# Need help determining screen size.



## warriorrider001 (Jan 25, 2010)

Im new to this but i just bought my house about 5 months ago and im redoing the basement. I dont have a whole lot of room to work with but im wanting to start my home theater build. Im wanting to see how big of a screen i can put in the space i have. The wall i plan on projecting on is 90" accross to where a door is or 10' accross if i were go over the door. I have 7' ceilings also. But here's the kicker. I have duct work that runs under my floor joists which is 10" from the wall i want to project on. Is that enough room to put a nice sized picture on the wall. thanks.:help::help:


----------



## bpape (Sep 14, 2006)

Welcome to the Shack. 

There is a post-padding thread available to get your post count up to 5 so you can post pics/sketches in your thread. That would help a lot for us to help you.

Without seeing that, it all depends on how far down the ducting comes, what the ceiling height of the room is, etc.

Bryan


----------



## bbieger (Sep 15, 2009)

Yes, pictures would help allot. How far down due the ducts hang? They shouldn't hang that far down and you could always replace them with a duct that is not as tall. 

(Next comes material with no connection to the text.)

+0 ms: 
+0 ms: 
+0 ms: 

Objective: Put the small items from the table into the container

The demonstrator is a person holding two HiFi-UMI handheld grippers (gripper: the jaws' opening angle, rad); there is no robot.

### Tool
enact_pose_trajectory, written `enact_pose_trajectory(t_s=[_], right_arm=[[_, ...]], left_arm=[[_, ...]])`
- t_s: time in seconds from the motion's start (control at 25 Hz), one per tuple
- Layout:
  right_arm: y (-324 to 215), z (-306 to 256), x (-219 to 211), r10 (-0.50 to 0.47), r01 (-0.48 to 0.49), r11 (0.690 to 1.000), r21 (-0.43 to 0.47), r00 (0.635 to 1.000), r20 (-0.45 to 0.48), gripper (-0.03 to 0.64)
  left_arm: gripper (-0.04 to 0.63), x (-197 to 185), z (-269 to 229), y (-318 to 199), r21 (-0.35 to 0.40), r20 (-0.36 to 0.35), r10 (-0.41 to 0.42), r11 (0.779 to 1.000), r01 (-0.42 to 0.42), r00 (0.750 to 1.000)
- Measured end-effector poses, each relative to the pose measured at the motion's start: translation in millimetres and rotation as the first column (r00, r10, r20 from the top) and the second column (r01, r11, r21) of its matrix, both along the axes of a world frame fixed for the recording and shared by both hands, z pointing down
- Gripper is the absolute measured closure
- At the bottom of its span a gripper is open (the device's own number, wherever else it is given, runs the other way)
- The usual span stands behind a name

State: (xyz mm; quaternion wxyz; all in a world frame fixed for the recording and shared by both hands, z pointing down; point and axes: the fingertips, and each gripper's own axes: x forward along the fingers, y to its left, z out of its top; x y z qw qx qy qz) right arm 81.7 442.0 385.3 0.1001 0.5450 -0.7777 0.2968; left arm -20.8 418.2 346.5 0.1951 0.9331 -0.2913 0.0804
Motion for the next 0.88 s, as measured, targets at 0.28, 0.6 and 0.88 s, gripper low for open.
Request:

Where does this door lead to? In my opinion the screen right next to a door would not only make the screen off center is would also look a little kludgy. 

You could do a false wall in front of the door (like a foot in front) and then just remove a panel on the false wall to gain access to whats behind that door. 

So that was the long answer.. short answer your looking at a 100" diagonal screen. That leaves you about 1 1/2 feet on each side of the screen and about 2 -2 1/2 feet above and below. Any bigger and it will start to look a little ridiculous.


----------